From the Silver Lining (click the name to read more): "By the eighteenth century entertaining had developed into a grand art, and the English epergne can claim a strong link to seventeenth century France and the great changes in manners which began with the French Court. This revolution greatly affected the silversmith’s output, and led to many of the articles common to the twenty-first century table. For example, foods that had previously been eaten from a common bowl with either fingers or bread came to be eaten with spoons and forks from individual plates, and by the late 1600’s there existed different plates for different foods. Further, individual chairs replaced benches at the table. Before the close of the century silversmiths found themselves making large matching services for their aristocratic patrons. A new emphasis on decorating the table led to the development of the centerpiece."
About a month ago, I decided to venture out in the heat and scope out a Sunday estate sale. Arriving early, I stood in line outside the house in 100+ temps. Many glass and crystal objets were advertised. You know that objets are much more expensive that simple everyday objects - right? I was very surprised when I walked in and saw three Cambridge glass epergnes awaiting a new home.
I purchased this one that day. And then dreamt about another one. Why, because these wonders are all in pieces and I knew that two could mingle and I would have so many more opportunities to use them.
From National Cambridge Collectors: "The Cambridge Glass Co. used the term epergne to describe a combination consisting of any candlestick to which a detachable arm that held vases had been added. The arm consisted of a vase holding ring at either end and in the center either a candle pocket or a decorative knob, depending upon the arm model, and was produced in three sizes. The vases used with these arms lacked a foot and thus, could not stand by themselves. The vases were made in two styles, with and without a small knob at the bottom."

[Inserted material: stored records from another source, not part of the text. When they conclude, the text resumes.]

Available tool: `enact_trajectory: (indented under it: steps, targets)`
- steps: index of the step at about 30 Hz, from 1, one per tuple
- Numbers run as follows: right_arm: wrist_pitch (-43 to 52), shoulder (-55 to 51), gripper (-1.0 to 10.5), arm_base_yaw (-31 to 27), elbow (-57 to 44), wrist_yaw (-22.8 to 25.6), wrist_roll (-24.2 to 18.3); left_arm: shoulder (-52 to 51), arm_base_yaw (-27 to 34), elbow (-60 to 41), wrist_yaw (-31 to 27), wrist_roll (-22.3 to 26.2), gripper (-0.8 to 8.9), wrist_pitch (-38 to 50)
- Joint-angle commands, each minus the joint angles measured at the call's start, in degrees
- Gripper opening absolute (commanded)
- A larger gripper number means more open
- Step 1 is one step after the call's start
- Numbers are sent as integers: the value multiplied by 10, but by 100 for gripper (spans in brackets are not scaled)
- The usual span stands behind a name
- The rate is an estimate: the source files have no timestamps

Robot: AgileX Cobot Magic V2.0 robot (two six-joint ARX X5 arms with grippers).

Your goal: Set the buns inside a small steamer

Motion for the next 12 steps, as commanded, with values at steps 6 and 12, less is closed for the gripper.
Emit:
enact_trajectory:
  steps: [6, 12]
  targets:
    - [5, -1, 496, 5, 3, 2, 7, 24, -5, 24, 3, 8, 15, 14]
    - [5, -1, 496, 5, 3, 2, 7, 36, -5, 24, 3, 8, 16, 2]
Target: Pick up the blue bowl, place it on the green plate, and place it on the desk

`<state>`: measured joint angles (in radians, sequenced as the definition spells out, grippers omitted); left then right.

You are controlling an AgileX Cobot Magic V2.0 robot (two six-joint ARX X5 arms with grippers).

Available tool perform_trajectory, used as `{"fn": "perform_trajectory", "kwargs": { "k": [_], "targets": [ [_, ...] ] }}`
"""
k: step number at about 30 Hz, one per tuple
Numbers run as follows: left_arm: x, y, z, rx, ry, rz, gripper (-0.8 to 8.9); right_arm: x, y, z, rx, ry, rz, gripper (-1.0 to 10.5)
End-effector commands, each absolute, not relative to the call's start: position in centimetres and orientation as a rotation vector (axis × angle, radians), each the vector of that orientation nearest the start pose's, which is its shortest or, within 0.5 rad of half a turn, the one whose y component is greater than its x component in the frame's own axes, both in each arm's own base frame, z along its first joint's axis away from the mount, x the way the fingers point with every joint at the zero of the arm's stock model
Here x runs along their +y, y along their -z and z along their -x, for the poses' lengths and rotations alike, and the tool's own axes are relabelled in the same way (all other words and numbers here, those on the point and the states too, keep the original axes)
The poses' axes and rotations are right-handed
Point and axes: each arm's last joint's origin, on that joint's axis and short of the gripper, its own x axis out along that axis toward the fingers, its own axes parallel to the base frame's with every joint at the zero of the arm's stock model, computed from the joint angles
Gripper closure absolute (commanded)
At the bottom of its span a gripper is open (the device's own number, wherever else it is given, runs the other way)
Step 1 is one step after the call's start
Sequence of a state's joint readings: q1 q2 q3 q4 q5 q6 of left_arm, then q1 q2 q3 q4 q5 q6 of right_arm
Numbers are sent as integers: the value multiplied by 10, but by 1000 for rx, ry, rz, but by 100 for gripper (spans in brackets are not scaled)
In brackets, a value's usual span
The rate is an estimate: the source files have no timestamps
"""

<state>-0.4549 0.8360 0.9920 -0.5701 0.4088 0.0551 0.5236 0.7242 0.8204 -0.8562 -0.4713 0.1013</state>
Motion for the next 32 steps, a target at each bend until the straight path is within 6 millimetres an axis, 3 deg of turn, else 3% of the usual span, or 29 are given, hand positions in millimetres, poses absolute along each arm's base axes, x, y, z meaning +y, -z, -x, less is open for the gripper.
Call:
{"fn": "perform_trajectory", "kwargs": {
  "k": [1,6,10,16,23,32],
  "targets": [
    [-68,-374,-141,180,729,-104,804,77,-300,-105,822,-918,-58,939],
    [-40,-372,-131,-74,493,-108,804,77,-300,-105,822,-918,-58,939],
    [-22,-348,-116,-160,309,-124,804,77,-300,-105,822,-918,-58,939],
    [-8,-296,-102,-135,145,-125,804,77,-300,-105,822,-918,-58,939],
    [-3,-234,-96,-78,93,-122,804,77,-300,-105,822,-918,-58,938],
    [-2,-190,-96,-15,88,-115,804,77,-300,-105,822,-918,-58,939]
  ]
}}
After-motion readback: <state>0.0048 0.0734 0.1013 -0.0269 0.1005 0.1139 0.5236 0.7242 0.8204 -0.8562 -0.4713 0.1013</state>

I did go back the next day to pick up epergne number 2. I should have bought #3 too. Hindsight!
This combination is the first epergne I purchased. Two vase arms, one base, one center vase, 4 drop vases and one center vase.
This is the second epergne. It has the base, a 3 arm insert, 3 bowls, one short center vase and one longer center vase. Did you notice the bases are the same?
The previous photo had the larger center vase and this one shows the smaller center vase, which is identical to the vase used in the first combo that came home with me.
I think you can see the pieces more clearly here.
First base with one arm and two vases. Don'tcha just love the little tulip candle holder in the center?
And with the second base... I can divide up the arms and have two darling pieces on the table!
Or, be inserting the smaller vases, I could have two floral arrangements on a buffet table or dining table.
Or I could use a center bowl in each...
Or I have two depression glass candleholders..
The three arm insert also holds candles if you don't use the bowls.. could put one bowl in the center...
I think I'll be on the lookout for a few more pieces. I think this is one of the most versatile pieces I have. What do you think about it? Still dreaming of a gleaming one in silver, but I'm so happy with this, I don't care if it ever happens!!